What you have to do
When the line containing "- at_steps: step" is found in the data below, copy it and each line after it through the line containing "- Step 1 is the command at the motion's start", exactly and with no others.

Supplied information
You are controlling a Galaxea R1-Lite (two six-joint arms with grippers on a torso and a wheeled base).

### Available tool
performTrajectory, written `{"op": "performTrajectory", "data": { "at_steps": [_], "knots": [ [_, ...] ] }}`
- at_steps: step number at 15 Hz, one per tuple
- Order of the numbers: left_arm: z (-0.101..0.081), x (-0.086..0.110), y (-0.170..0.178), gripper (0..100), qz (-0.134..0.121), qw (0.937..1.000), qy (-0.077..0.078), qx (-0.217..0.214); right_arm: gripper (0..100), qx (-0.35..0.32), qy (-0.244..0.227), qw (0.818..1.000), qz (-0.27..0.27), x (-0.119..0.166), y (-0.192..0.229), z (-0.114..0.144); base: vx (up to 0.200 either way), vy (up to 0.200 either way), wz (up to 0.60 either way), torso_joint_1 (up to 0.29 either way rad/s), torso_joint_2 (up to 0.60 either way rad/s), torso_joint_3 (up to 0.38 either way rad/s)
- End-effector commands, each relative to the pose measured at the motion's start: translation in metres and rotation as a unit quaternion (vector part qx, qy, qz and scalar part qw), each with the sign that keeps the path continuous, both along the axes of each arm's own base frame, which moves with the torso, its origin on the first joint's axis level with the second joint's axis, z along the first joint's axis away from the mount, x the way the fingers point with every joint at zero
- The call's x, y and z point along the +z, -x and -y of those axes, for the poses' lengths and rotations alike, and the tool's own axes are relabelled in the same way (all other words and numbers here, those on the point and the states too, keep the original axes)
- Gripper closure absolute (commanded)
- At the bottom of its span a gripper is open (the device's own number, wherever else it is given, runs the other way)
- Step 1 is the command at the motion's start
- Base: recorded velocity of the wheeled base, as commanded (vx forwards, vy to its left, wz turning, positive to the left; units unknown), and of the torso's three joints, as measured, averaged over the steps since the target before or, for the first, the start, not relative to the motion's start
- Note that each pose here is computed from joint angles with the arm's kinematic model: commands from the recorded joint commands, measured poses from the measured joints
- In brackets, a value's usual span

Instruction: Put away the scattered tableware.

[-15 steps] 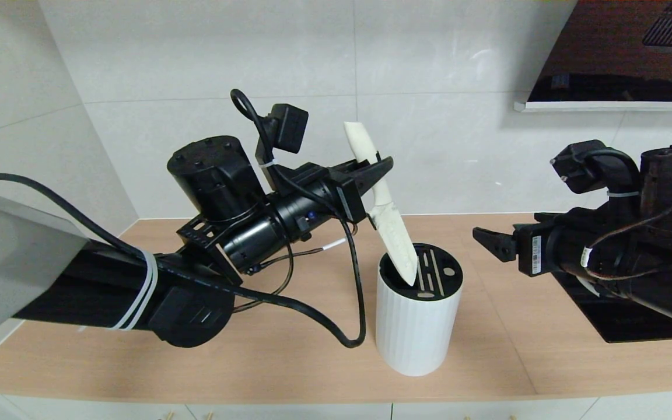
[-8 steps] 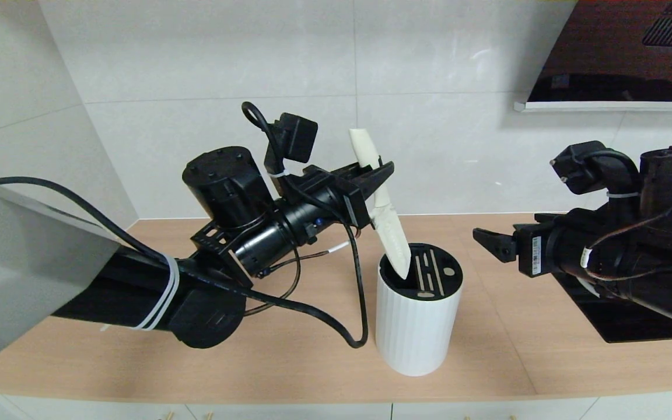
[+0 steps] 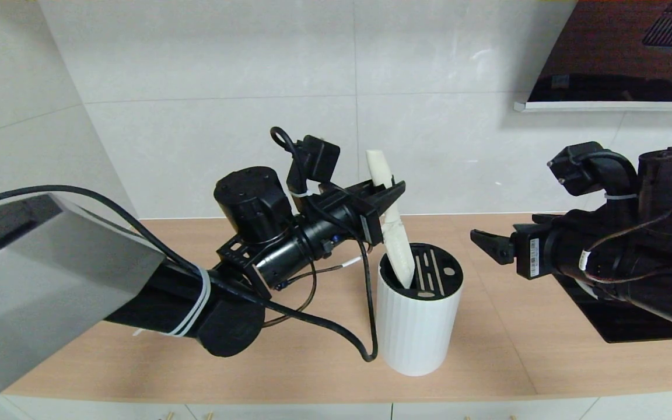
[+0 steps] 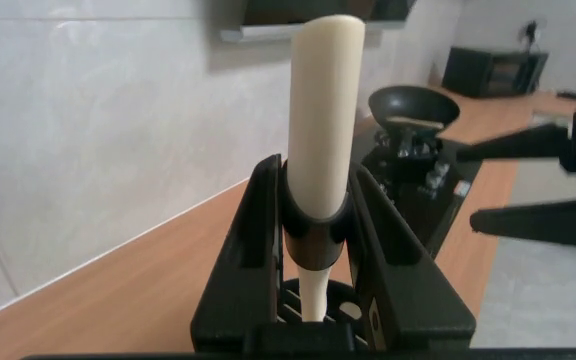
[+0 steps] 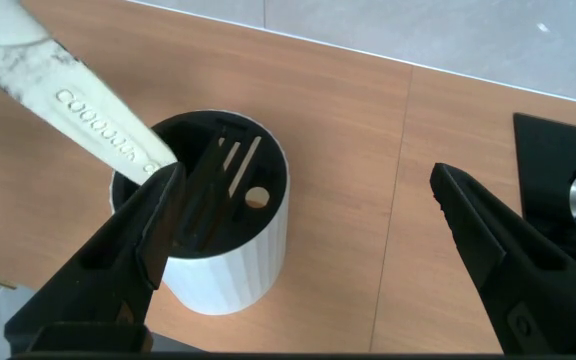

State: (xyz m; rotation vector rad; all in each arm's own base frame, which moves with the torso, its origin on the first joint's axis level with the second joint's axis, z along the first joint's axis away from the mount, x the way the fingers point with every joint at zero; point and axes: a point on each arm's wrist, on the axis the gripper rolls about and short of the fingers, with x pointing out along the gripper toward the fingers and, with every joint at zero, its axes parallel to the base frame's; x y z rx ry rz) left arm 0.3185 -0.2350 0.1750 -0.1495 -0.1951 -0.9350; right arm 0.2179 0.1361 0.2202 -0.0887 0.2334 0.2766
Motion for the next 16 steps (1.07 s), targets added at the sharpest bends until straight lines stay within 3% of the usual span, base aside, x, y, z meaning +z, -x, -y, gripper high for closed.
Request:
{"op": "performTrajectory", "data": {
  "at_steps": [1, 5, 16],
  "knots": [
    [0.011, -0.017, -0.001, 100, -0.008, 0.9999, -0.013, -0.004, 0, 0.003, 0.001, 1.000, -0.001, -0.001, 0.002, -0.001, 0.000, 0.000, 0.00, 0.000, 0.00, 0.000],
    [0.021, -0.020, 0.005, 100, 0.006, 0.9997, -0.023, -0.010, 0, 0.003, 0.001, 1.000, -0.001, -0.001, 0.002, -0.001, 0.000, 0.000, 0.00, 0.000, 0.00, 0.000],
    [0.036, -0.053, -0.003, 100, -0.018, 0.9987, -0.046, -0.011, 0, 0.003, 0.002, 1.000, -0.004, -0.003, 0.001, -0.001, 0.000, 0.000, 0.00, 0.000, 0.00, 0.000]
  ]
}}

Your response
- at_steps: step number at 15 Hz, one per tuple
- Order of the numbers: left_arm: z (-0.101..0.081), x (-0.086..0.110), y (-0.170..0.178), gripper (0..100), qz (-0.134..0.121), qw (0.937..1.000), qy (-0.077..0.078), qx (-0.217..0.214); right_arm: gripper (0..100), qx (-0.35..0.32), qy (-0.244..0.227), qw (0.818..1.000), qz (-0.27..0.27), x (-0.119..0.166), y (-0.192..0.229), z (-0.114..0.144); base: vx (up to 0.200 either way), vy (up to 0.200 either way), wz (up to 0.60 either way), torso_joint_1 (up to 0.29 either way rad/s), torso_joint_2 (up to 0.60 either way rad/s), torso_joint_3 (up to 0.38 either way rad/s)
- End-effector commands, each relative to the pose measured at the motion's start: translation in metres and rotation as a unit quaternion (vector part qx, qy, qz and scalar part qw), each with the sign that keeps the path continuous, both along the axes of each arm's own base frame, which moves with the torso, its origin on the first joint's axis level with the second joint's axis, z along the first joint's axis away from the mount, x the way the fingers point with every joint at zero
- The call's x, y and z point along the +z, -x and -y of those axes, for the poses' lengths and rotations alike, and the tool's own axes are relabelled in the same way (all other words and numbers here, those on the point and the states too, keep the original axes)
- Gripper closure absolute (commanded)
- At the bottom of its span a gripper is open (the device's own number, wherever else it is given, runs the other way)
- Step 1 is the command at the motion's start

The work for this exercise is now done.